Introduction to Cargo Tank Cleaning and Washing on Ships

MARPOL, short for Marine Pollution, is one of the most important international marine environmental conventions. It was designed to minimize pollution of the seas, including dumping, oil, and exhaust pollution. Annex I specifically deals with the prevention of pollution by oil from operational measures as well as from accidental discharges. The Annex covers various aspects of ship design and equipment, operational procedures, and requirements for the control of operational pollution.

Cargo Tank Cleaning Procedures

1. Pre-Cleaning Phase

Before cleaning cargo tanks, it is essential to ensure that all safety checks are in place. This includes checking the inert gas system, ensuring that the tanks are properly ventilated, and confirming that no sources of ignition are present. Crew members involved in the cleaning must wear appropriate personal protective equipment (PPE).

2. Cleaning Methods

Several methods are employed for tank cleaning, depending on the previous cargo, the next cargo, and the required cleanliness level:

  • Crude Oil Washing (COW): Used primarily on tankers carrying crude oil. This process involves using the oil itself, sprayed back onto the sides of the tanks to wash down residues. COW reduces the need for water-based cleaning and minimizes the amount of oily water generated.
  • Water Washing: Involves high-pressure water jets to remove residues. The water used can be either fresh or sea water, often heated to improve cleaning efficiency.
  • Chemical Cleaning: Used when residues are deemed too difficult to remove with water. Specific chemicals designed for tank cleaning are used, taking care to handle and dispose of them in accordance with MARPOL regulations.

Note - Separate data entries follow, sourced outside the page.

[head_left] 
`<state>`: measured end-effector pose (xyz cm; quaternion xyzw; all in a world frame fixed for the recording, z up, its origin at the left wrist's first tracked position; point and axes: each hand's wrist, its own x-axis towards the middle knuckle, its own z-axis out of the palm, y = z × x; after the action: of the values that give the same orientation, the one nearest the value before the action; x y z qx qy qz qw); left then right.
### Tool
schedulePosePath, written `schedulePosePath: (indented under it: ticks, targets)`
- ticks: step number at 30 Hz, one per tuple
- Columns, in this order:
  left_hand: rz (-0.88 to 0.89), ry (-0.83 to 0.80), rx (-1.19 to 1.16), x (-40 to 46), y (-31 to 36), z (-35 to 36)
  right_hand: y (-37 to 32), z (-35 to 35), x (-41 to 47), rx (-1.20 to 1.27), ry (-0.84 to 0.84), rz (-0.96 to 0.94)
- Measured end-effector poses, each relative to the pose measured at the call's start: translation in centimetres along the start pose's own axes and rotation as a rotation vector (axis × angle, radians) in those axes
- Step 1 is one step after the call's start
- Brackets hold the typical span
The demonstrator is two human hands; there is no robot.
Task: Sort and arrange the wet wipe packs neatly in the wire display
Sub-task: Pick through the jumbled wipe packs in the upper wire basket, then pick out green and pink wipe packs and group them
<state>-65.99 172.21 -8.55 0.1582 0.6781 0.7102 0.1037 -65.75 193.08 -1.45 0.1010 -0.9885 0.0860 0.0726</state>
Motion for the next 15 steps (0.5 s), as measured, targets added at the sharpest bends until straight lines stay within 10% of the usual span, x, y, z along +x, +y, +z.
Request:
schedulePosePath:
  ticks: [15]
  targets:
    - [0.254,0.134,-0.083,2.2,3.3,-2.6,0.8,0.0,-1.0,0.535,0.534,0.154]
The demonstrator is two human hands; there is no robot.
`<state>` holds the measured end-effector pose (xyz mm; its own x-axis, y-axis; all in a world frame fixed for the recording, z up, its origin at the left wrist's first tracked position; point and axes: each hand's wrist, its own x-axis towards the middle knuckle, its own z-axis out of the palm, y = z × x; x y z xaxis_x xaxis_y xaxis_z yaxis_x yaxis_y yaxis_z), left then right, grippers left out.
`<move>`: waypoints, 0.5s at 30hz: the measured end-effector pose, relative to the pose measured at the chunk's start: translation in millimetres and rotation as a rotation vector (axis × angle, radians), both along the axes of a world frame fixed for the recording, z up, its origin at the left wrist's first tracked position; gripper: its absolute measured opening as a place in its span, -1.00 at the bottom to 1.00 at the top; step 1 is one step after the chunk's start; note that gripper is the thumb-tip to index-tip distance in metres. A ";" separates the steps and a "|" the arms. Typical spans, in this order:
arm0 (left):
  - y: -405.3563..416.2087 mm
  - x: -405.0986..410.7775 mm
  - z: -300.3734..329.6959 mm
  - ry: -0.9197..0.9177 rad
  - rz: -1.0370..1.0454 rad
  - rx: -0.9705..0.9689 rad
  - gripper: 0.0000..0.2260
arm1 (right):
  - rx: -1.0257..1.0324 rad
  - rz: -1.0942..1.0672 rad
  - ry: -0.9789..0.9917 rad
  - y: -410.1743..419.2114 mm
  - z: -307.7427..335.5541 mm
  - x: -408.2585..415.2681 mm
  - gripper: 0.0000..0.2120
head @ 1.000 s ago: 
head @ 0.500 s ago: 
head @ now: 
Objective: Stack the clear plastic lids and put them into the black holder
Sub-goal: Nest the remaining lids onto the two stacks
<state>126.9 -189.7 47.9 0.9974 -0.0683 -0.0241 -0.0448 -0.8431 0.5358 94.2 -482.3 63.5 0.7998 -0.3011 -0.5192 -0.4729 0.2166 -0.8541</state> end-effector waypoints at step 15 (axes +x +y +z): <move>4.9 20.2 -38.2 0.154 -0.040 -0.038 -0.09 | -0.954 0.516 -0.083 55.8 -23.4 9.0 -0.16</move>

3. Control of Cleaning Discharges At Sea

When it comes to the control of discharges during and after the cargo tank cleaning process on ships, the provisions of MARPOL Annex I are stringent and designed to minimize environmental impact. The discharge of oil-polluted water from cargo tanks is subject to several operational and equipment-related requirements that ensure the adherence to permitted levels.

The discharge of wash water from cargo tank cleaning is highly regulated under MARPOL Annex I, which includes several specific provisions designed to prevent pollution. These regulations focus on the treatment and release of oily mixtures, ensuring that the maritime environment is protected during and after cargo tank operations.

Operational Procedures for Discharge:

  • En Route Condition: Legally, a ship can only discharge wash water while it is en route, ensuring it is moving under its own propulsion. This aids in the natural dilution and dispersion of discharged substances.
  • Oil Content Limitation: The discharge must not contain more than 15 parts per million of oil. Continuous monitoring via an oil discharge monitoring and control system is required to ensure compliance with this regulation.
  • Distance from Nearest Land: Discharges must occur at least 12 nautical miles from the nearest land, a critical measure to protect sensitive marine and coastal ecosystems.
  • Oil Discharge Monitoring and Control System (ODMCS): This approved system by flag (or R.O) plays a crucial role in managing discharges. It stops the discharge process automatically if the oil content exceeds 15 ppm or if there is a system failure, thereby ensuring adherence to international standards.

 

4. Sludge and Residue Management

The management of sludge and residues from cargo tank cleaning is a critical aspect of operational pollution control. MARPOL Annex I mandates specific procedures for handling, storing, and disposing of these substances.

Sludge Accumulation: Sludge in cargo tanks primarily accumulates from the sediment of the cargo oil, chemical residues, and water emulsions. Regular cleaning helps in managing the levels of sludge. Dedicated tanks are used to store sludge on board ships. These tanks are often equipped with heating coils to maintain the sludge in a fluid state for easier handling and transfer.

Handling and Transfer, Documentation and Records: Sludge must be transferred carefully to avoid any spills. Pumps and pipelines used for the transfer are designed to handle viscous fluids efficiently. Each transfer or disposal operation must be meticulously documented in the Oil Record Book, providing transparency and facilitating inspections.

Disposal Ashore:  Ships are required to dispose of sludge and tank washing residues at port reception facilities. These facilities are equipped to handle and treat oily waste in an environmentally friendly manner.

The use of port reception facilities and the compliance with local and international regulations are crucial for the legal disposal of sludge.

Onboard Incineration: Some ships are equipped with incinerators approved for the burning of sludge under controlled conditions. Incineration must comply with both MARPOL Annex I and Annex VI regarding air emissions.

These expanded details highlight the rigorous requirements and sophisticated equipment needed to manage and control the environmental impacts of cargo tank operations on ships. By adhering to MARPOL Annex I, ships not only comply with international regulations but also contribute to the broader goal of protecting marine and coastal ecosystems. This comprehensive approach ensures that the maritime industry remains responsible and sustainable, minimizing its ecological footprint while maintaining operational efficiency.